▶ **ABOUT THIS EXERCISE**:
Wherever the word "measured" appears in a line of the records, copy that line.

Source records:
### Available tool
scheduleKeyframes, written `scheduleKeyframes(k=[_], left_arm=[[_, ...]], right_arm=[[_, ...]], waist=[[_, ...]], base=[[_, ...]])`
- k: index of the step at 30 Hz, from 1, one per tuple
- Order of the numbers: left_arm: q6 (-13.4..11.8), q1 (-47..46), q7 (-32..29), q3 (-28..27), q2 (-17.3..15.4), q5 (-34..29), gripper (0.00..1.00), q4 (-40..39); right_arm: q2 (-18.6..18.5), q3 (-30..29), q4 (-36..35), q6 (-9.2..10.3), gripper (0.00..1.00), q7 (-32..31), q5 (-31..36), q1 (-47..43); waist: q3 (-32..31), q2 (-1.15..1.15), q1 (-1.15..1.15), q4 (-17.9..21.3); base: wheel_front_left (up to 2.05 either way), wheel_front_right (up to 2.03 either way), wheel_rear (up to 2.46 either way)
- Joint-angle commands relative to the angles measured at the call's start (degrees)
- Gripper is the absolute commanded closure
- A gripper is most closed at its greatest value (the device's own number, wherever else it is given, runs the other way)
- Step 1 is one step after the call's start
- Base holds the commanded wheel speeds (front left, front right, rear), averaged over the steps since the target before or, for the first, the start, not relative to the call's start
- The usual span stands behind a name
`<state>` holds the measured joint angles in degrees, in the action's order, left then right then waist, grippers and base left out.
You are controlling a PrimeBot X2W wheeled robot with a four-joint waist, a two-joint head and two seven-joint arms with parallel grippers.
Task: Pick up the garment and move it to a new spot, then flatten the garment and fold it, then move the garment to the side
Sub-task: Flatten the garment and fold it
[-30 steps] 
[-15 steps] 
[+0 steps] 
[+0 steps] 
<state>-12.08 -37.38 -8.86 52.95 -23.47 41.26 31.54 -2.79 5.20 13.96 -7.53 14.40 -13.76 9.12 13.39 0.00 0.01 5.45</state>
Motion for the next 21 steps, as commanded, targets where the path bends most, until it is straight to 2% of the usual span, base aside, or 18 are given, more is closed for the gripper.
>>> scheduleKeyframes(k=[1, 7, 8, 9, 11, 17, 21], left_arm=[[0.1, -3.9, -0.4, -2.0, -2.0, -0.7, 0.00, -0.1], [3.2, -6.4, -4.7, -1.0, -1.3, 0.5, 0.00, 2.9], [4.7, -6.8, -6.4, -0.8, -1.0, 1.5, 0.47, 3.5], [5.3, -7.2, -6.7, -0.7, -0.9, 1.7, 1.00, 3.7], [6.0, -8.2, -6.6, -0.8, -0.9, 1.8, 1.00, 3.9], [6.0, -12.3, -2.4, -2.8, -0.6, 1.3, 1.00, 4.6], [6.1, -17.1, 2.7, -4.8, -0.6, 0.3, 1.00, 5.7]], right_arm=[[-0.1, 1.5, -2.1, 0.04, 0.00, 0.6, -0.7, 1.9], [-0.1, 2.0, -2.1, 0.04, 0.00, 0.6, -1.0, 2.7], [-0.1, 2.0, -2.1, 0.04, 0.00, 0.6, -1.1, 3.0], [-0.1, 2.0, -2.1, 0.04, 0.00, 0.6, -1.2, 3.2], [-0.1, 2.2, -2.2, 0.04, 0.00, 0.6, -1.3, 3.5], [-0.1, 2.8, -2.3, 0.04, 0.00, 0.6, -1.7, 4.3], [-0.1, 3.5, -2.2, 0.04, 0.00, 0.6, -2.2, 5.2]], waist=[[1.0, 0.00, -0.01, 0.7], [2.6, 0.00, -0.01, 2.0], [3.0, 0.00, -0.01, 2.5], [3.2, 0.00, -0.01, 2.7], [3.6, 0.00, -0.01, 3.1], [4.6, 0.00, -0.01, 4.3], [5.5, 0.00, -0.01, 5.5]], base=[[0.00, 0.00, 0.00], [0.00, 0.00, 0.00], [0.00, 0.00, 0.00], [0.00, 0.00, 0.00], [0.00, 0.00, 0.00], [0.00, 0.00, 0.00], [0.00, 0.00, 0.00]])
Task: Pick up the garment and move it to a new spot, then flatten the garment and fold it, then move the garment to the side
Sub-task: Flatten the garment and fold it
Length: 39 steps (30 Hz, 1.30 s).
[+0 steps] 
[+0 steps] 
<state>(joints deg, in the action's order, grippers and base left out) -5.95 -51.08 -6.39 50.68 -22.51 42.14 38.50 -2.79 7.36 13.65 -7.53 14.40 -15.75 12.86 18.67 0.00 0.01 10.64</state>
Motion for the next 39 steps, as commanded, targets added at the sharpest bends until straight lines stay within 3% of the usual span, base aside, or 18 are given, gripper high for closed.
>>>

▶ **YOUR RESPONSE**:
- Joint-angle commands relative to the angles measured at the call's start (degrees)
`<state>` holds the measured joint angles in degrees, in the action's order, left then right then waist, grippers and base left out.

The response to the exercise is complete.